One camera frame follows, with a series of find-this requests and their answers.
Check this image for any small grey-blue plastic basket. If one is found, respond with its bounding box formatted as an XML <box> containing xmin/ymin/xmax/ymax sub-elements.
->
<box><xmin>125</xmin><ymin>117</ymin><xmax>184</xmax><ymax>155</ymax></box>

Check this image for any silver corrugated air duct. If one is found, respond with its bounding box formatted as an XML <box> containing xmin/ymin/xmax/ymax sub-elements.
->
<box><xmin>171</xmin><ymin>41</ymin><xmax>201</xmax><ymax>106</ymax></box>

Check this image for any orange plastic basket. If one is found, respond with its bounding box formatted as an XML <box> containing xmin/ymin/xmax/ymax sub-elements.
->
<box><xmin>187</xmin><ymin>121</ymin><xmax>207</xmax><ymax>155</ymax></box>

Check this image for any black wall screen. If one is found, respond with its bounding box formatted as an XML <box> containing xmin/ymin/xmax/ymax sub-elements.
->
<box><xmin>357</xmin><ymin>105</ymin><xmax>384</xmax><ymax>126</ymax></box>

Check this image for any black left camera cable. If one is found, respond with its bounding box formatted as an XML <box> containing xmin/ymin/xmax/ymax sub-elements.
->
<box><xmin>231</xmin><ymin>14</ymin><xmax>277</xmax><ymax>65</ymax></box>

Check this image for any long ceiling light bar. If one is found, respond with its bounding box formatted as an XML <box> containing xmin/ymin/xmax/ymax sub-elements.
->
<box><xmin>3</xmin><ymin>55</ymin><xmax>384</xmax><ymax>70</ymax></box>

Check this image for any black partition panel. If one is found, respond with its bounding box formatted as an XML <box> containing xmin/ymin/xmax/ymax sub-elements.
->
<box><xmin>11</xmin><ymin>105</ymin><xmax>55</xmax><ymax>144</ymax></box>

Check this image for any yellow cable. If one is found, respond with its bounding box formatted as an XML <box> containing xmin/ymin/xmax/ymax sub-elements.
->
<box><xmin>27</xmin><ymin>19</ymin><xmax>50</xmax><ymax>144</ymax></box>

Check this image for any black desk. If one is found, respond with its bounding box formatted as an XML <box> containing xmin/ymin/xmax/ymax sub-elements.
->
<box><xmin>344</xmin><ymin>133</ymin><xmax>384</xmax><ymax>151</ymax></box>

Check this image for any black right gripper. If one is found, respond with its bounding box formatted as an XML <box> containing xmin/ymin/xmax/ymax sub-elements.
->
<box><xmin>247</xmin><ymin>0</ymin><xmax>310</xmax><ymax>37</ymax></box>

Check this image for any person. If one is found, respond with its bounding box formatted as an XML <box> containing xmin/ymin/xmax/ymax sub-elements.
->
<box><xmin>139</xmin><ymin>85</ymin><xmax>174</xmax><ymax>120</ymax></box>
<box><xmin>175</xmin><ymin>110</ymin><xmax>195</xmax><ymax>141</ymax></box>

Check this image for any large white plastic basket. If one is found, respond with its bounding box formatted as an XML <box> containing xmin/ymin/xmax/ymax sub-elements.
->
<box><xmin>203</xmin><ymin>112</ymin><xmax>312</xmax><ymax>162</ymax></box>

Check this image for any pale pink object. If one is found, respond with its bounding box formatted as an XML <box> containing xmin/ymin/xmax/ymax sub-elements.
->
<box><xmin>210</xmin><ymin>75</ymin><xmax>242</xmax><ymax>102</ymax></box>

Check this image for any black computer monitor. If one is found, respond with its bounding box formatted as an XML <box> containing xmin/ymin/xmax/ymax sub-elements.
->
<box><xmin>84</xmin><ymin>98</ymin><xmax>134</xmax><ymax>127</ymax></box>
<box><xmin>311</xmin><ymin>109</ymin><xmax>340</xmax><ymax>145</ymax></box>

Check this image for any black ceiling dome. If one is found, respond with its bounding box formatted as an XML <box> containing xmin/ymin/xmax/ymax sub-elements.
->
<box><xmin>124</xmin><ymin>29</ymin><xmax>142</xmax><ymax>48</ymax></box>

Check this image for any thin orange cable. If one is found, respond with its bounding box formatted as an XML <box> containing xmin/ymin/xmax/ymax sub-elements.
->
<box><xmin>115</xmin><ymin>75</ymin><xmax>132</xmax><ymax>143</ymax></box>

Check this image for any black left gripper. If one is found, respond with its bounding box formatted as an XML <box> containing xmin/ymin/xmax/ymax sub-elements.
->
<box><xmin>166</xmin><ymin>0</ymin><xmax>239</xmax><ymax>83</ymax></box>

◆ Task item
Set down every record above, word for word.

◆ Written solution
One camera frame follows, with a series of find-this requests and their answers.
Check this image for any small grey-blue plastic basket. If one is found, respond with its bounding box formatted as an XML <box> containing xmin/ymin/xmax/ymax sub-elements.
->
<box><xmin>125</xmin><ymin>117</ymin><xmax>184</xmax><ymax>155</ymax></box>

Check this image for any silver corrugated air duct. If one is found, respond with its bounding box formatted as an XML <box> containing xmin/ymin/xmax/ymax sub-elements.
->
<box><xmin>171</xmin><ymin>41</ymin><xmax>201</xmax><ymax>106</ymax></box>

Check this image for any orange plastic basket. If one is found, respond with its bounding box formatted as an XML <box> containing xmin/ymin/xmax/ymax sub-elements.
->
<box><xmin>187</xmin><ymin>121</ymin><xmax>207</xmax><ymax>155</ymax></box>

Check this image for any black wall screen. If one is found, respond with its bounding box formatted as an XML <box> containing xmin/ymin/xmax/ymax sub-elements.
->
<box><xmin>357</xmin><ymin>105</ymin><xmax>384</xmax><ymax>126</ymax></box>

Check this image for any black left camera cable. If one is found, respond with its bounding box formatted as an XML <box> containing xmin/ymin/xmax/ymax sub-elements.
->
<box><xmin>231</xmin><ymin>14</ymin><xmax>277</xmax><ymax>65</ymax></box>

Check this image for any long ceiling light bar. If one is found, respond with its bounding box formatted as an XML <box> containing xmin/ymin/xmax/ymax sub-elements.
->
<box><xmin>3</xmin><ymin>55</ymin><xmax>384</xmax><ymax>70</ymax></box>

Check this image for any black partition panel. If one is found, respond with its bounding box formatted as an XML <box> containing xmin/ymin/xmax/ymax sub-elements.
->
<box><xmin>11</xmin><ymin>105</ymin><xmax>55</xmax><ymax>144</ymax></box>

Check this image for any yellow cable. If one is found, respond with its bounding box formatted as an XML <box> containing xmin/ymin/xmax/ymax sub-elements.
->
<box><xmin>27</xmin><ymin>19</ymin><xmax>50</xmax><ymax>144</ymax></box>

Check this image for any black desk. If one is found, respond with its bounding box formatted as an XML <box> containing xmin/ymin/xmax/ymax sub-elements.
->
<box><xmin>344</xmin><ymin>133</ymin><xmax>384</xmax><ymax>151</ymax></box>

Check this image for any black right gripper. If one is found, respond with its bounding box formatted as an XML <box> containing xmin/ymin/xmax/ymax sub-elements.
->
<box><xmin>247</xmin><ymin>0</ymin><xmax>310</xmax><ymax>37</ymax></box>

Check this image for any person. If one is found, respond with its bounding box formatted as an XML <box> containing xmin/ymin/xmax/ymax sub-elements.
->
<box><xmin>139</xmin><ymin>85</ymin><xmax>174</xmax><ymax>120</ymax></box>
<box><xmin>175</xmin><ymin>110</ymin><xmax>195</xmax><ymax>141</ymax></box>

Check this image for any large white plastic basket. If one is found, respond with its bounding box formatted as an XML <box> containing xmin/ymin/xmax/ymax sub-elements.
->
<box><xmin>203</xmin><ymin>112</ymin><xmax>312</xmax><ymax>162</ymax></box>

Check this image for any pale pink object. If one is found, respond with its bounding box formatted as an XML <box> containing xmin/ymin/xmax/ymax sub-elements.
->
<box><xmin>210</xmin><ymin>75</ymin><xmax>242</xmax><ymax>102</ymax></box>

Check this image for any black computer monitor. If one is found, respond with its bounding box formatted as an XML <box> containing xmin/ymin/xmax/ymax sub-elements.
->
<box><xmin>84</xmin><ymin>98</ymin><xmax>134</xmax><ymax>127</ymax></box>
<box><xmin>311</xmin><ymin>109</ymin><xmax>340</xmax><ymax>145</ymax></box>

Check this image for any black ceiling dome. If one is found, respond with its bounding box formatted as an XML <box> containing xmin/ymin/xmax/ymax sub-elements.
->
<box><xmin>124</xmin><ymin>29</ymin><xmax>142</xmax><ymax>48</ymax></box>

Check this image for any thin orange cable. If one is found, respond with its bounding box formatted as an XML <box> containing xmin/ymin/xmax/ymax sub-elements.
->
<box><xmin>115</xmin><ymin>75</ymin><xmax>132</xmax><ymax>143</ymax></box>

Check this image for any black left gripper. If one is found, respond with its bounding box formatted as an XML <box> containing xmin/ymin/xmax/ymax sub-elements.
->
<box><xmin>166</xmin><ymin>0</ymin><xmax>239</xmax><ymax>83</ymax></box>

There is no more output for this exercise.